__EXERCISE INSTRUCTIONS__. Please give the listing again in full, leaving out its images.

__DATA EXTRACT__.
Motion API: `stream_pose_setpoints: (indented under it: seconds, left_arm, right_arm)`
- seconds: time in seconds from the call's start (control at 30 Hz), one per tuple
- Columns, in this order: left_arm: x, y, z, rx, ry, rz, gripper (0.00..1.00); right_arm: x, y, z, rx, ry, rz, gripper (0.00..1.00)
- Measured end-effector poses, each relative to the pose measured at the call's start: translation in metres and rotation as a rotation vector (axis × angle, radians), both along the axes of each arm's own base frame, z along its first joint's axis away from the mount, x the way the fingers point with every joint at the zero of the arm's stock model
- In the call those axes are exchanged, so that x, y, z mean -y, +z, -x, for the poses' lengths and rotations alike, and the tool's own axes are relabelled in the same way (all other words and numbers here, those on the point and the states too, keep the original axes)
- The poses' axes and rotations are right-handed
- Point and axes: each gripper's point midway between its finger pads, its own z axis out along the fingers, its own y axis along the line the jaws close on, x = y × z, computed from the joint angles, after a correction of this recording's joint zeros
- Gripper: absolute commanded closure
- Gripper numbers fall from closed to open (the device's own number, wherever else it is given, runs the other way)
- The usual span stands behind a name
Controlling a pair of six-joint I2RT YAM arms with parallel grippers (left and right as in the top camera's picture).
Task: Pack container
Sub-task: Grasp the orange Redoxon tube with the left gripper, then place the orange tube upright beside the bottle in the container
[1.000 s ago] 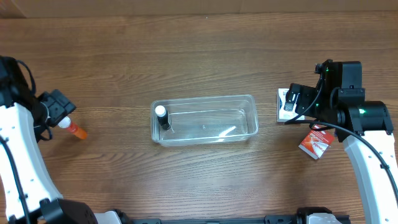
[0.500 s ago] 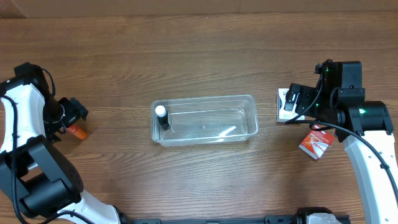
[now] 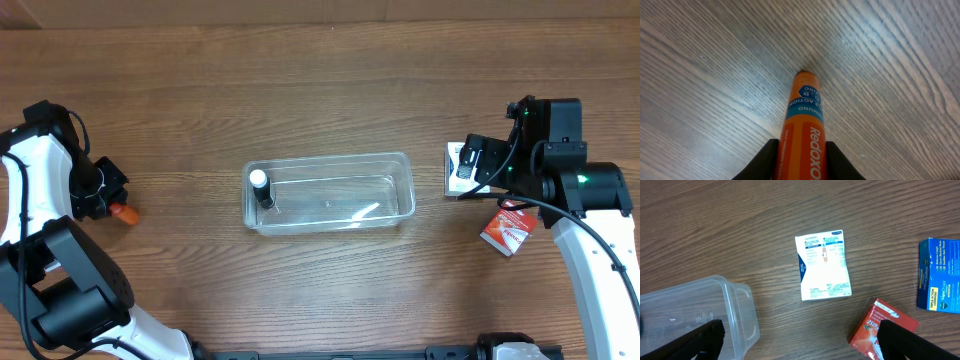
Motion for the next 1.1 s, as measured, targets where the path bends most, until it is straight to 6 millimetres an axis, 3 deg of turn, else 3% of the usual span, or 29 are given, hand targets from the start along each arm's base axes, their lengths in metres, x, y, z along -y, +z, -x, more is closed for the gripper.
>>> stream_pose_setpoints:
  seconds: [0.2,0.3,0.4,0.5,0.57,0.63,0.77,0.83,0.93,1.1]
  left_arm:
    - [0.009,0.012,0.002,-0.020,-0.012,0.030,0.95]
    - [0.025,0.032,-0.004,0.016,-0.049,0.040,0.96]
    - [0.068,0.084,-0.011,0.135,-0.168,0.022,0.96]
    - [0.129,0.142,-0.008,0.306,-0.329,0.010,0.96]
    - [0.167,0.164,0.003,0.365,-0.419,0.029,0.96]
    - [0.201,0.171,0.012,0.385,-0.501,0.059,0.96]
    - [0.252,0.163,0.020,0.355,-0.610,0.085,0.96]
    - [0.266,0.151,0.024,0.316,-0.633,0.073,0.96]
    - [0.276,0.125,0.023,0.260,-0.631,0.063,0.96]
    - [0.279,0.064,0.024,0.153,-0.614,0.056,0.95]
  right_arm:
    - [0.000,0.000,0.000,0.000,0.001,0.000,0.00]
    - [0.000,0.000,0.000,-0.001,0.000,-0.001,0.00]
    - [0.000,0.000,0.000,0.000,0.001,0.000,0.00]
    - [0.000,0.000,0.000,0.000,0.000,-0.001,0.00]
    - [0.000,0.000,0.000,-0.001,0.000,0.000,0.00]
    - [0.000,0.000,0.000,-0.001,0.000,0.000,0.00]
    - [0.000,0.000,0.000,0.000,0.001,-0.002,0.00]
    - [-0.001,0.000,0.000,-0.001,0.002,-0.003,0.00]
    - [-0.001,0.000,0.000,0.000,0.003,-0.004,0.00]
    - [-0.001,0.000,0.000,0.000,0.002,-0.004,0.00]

__RESPONSE__.
Motion API: `stream_pose_setpoints: (indented under it: seconds, left_arm, right_arm)`
- seconds: time in seconds from the call's start (control at 30 Hz), one per tuple
- Columns, in this order: left_arm: x, y, z, rx, ry, rz, gripper (0.00..1.00); right_arm: x, y, z, rx, ry, rz, gripper (0.00..1.00)
- Measured end-effector poses, each relative to the pose measured at the call's start: translation in metres and rotation as a rotation vector (axis × angle, radians), both along the axes of each arm's own base frame, z along its first joint's axis away from the mount, x the way the fingers point with every joint at the zero of the arm's stock model
- In the call those axes are exchanged, so that x, y, z mean -y, +z, -x, for the poses' lengths and rotations alike, and the tool's own axes are relabelled in the same way (all other words and numbers here, those on the point and the states too, keep the original axes)
- The poses' axes and rotations are right-handed
- Point and axes: each gripper's point midway between its finger pads, its own z axis out along the fingers, its own y axis along the line the jaws close on, x = y × z, computed from the joint angles, after a correction of this recording's joint zeros
- Gripper: absolute commanded closure
- Gripper numbers fall from closed to open (the device's own number, wherever else it is given, runs the other way)
- The usual span stands behind a name
Controlling a pair of six-joint I2RT YAM arms with parallel grippers (left and right as in the top camera's picture).
Task: Pack container
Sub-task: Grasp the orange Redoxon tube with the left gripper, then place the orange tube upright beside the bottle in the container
[1.000 s ago] 
[0.500 s ago] 
[now] 
Motion for the next 1.1 s, as measured, targets where the path bends most, until it is straight to 6 millimetres an axis, 3 deg of turn, else 3% of the usual span, or 29 are given, hand targets from the start along each arm's base axes, their lengths in metres, x, y, z along -y, +z, -x, more is closed for the gripper.
>>> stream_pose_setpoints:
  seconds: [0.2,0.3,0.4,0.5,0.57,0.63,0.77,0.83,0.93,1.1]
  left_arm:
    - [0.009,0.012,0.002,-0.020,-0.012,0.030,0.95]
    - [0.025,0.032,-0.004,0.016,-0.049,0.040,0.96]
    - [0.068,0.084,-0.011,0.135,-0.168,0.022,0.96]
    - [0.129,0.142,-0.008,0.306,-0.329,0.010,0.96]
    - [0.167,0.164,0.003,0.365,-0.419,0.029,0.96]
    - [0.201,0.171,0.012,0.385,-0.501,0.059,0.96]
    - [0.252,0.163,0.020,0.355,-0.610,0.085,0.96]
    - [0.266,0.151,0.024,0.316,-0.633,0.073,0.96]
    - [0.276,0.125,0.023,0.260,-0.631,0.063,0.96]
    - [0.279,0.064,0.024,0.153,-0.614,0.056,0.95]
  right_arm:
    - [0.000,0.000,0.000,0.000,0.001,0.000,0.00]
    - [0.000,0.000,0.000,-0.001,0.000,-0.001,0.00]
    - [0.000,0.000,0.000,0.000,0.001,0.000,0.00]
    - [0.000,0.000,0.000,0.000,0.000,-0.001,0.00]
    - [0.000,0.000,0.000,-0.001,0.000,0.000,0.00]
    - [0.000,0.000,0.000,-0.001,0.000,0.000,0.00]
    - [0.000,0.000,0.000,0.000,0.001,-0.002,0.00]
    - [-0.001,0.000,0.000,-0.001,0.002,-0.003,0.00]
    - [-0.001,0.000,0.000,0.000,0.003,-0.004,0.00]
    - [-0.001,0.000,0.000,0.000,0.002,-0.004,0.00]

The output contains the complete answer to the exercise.